I'd like to point out that as per our constitution, one person's rights stop where another's begin; you cannot stamp on the God-given rights granted to each American by virtue of birth. The only reason that Roe vs. Wade was decided as it was is that a fetus is not considered to have rights until it is born; once a baby breaths, it becomes a citizen and has rights. And yes, you're going to come back at me and say that parents have to make decisions that are in the best interest of the child and that parents have the right to decide for their children until they are 18...we've heard it before. But I always warn in advance that I am a baby's advocate, not a woman's. I won't argue the rights of an unborn child because it's awfully sketchy as to whether or not that fetus is in fact alive, but I will certainly argue those of a live baby.

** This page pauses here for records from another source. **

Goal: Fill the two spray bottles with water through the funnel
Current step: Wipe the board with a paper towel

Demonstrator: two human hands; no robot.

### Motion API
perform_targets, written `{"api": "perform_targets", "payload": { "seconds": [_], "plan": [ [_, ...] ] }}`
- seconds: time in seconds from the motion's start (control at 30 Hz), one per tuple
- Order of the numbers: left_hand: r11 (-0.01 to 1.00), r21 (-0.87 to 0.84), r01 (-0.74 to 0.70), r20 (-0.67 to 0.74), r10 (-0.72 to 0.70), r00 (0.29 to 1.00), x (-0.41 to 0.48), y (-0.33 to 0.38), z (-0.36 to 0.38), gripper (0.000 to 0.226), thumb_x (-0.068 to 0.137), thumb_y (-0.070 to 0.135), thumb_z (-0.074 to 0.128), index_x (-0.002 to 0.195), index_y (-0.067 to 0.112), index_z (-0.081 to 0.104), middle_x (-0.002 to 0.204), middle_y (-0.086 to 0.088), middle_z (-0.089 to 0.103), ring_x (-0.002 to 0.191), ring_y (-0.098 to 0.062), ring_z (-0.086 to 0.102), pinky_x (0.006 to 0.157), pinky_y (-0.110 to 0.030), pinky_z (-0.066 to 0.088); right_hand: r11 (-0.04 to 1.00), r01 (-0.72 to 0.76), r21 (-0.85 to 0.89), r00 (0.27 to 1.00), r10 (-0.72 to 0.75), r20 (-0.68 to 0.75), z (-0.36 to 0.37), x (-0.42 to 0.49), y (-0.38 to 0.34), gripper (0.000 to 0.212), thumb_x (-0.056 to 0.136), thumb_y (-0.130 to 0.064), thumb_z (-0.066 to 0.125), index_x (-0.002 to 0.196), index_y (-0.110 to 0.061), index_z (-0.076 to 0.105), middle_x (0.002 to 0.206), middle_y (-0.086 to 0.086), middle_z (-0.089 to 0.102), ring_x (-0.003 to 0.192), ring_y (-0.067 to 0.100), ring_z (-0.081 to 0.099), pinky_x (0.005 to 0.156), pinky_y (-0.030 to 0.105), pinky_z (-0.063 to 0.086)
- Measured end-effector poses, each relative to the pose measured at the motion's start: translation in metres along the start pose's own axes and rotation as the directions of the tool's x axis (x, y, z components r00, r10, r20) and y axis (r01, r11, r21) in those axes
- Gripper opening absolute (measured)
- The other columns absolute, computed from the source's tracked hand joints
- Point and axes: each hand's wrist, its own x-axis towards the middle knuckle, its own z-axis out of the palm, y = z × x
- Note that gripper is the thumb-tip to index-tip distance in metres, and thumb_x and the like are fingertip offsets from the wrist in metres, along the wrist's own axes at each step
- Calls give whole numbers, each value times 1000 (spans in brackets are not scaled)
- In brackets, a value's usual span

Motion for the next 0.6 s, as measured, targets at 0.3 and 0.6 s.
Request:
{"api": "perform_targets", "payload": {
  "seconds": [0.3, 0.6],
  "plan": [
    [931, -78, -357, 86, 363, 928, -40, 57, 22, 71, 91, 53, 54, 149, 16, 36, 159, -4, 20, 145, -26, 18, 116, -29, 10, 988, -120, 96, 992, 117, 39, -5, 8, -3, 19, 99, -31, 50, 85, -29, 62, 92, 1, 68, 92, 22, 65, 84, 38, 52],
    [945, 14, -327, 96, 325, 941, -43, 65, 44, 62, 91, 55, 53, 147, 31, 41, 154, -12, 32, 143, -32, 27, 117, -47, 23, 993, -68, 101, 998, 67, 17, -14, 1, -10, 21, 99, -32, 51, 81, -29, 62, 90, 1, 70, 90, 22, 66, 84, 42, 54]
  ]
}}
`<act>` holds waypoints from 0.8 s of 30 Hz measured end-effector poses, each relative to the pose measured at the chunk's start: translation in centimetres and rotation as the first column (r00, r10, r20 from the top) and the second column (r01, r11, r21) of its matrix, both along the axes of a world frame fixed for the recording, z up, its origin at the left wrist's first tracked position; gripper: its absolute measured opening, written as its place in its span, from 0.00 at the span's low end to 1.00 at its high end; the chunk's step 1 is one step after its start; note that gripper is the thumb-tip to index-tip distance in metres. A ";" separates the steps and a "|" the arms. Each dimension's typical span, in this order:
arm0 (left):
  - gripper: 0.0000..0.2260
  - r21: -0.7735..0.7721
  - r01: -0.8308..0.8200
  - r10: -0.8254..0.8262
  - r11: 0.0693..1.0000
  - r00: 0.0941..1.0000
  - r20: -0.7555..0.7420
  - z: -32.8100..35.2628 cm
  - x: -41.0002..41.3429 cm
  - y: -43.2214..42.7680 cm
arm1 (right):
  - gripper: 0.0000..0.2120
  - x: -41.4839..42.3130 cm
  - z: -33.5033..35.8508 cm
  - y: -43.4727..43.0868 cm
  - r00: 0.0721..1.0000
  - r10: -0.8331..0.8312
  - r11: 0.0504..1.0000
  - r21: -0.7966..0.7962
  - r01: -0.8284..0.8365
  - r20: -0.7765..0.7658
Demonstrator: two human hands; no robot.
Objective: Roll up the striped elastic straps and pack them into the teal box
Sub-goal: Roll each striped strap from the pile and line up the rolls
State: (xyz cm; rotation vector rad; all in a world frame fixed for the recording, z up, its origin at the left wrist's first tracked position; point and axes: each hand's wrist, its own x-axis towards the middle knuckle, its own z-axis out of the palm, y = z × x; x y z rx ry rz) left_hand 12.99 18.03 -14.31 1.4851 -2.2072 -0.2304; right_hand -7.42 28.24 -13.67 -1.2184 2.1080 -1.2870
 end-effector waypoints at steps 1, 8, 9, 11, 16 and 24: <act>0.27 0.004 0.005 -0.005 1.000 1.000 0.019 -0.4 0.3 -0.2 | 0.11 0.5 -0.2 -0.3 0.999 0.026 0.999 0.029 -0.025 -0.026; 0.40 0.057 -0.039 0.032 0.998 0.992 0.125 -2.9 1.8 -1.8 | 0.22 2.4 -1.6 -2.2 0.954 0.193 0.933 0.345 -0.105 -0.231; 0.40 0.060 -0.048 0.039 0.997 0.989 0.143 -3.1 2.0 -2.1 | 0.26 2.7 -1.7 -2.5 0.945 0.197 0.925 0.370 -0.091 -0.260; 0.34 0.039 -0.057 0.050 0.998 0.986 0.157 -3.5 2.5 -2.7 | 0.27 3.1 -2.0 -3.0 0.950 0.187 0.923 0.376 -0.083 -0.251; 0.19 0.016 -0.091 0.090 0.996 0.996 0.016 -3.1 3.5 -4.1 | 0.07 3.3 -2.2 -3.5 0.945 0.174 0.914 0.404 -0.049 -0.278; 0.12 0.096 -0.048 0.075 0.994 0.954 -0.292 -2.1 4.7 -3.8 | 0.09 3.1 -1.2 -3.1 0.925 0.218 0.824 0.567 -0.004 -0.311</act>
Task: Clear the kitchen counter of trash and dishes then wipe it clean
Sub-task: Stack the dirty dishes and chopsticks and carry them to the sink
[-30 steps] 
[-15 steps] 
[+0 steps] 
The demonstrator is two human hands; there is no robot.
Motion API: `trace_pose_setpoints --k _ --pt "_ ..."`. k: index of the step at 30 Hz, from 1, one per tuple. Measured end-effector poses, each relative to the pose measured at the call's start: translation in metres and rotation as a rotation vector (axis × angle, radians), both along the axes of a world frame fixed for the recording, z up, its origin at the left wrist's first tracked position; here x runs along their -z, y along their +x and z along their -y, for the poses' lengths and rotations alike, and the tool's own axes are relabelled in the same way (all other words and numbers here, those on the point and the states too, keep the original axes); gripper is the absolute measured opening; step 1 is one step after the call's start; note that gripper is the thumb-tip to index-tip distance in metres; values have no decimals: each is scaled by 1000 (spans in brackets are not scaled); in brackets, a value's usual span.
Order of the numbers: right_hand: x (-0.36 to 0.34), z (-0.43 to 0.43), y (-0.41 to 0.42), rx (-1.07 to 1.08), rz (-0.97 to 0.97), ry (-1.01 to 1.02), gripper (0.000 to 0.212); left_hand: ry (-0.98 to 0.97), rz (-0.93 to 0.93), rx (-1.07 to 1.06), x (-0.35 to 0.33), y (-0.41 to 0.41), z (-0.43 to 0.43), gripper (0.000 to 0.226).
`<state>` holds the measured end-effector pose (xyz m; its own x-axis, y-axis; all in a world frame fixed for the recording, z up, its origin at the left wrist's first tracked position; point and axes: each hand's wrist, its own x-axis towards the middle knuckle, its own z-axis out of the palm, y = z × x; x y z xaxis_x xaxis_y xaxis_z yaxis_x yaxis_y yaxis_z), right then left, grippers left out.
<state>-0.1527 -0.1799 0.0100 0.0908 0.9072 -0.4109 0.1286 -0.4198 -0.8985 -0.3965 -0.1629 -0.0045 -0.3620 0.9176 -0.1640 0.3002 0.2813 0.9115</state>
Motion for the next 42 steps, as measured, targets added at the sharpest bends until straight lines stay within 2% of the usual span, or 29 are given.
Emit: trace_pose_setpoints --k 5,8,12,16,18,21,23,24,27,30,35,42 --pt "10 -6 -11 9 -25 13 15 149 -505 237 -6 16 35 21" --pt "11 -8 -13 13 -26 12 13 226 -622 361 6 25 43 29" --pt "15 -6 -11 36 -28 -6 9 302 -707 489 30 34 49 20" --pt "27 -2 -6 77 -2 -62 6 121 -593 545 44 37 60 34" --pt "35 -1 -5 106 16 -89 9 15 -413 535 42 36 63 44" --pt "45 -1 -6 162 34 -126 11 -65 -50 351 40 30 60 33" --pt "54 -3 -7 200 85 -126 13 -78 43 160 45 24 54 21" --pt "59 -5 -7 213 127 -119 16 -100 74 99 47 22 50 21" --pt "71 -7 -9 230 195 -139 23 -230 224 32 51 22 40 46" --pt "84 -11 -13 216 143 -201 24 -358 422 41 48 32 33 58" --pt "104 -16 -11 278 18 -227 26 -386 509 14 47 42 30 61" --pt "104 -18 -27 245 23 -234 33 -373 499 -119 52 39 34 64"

A mother will do what a mother will do, but I think that if families knew the real risks of formula and its true effects far fewer would choose it and would instead seek out breastfeeding support and lactation consultation. That's the point here: not to remove choice, but to give families an accurate picture of just what formula is and what it lacks.
Someone would be proud of formula feeding because of how they perceive breastfeeders think?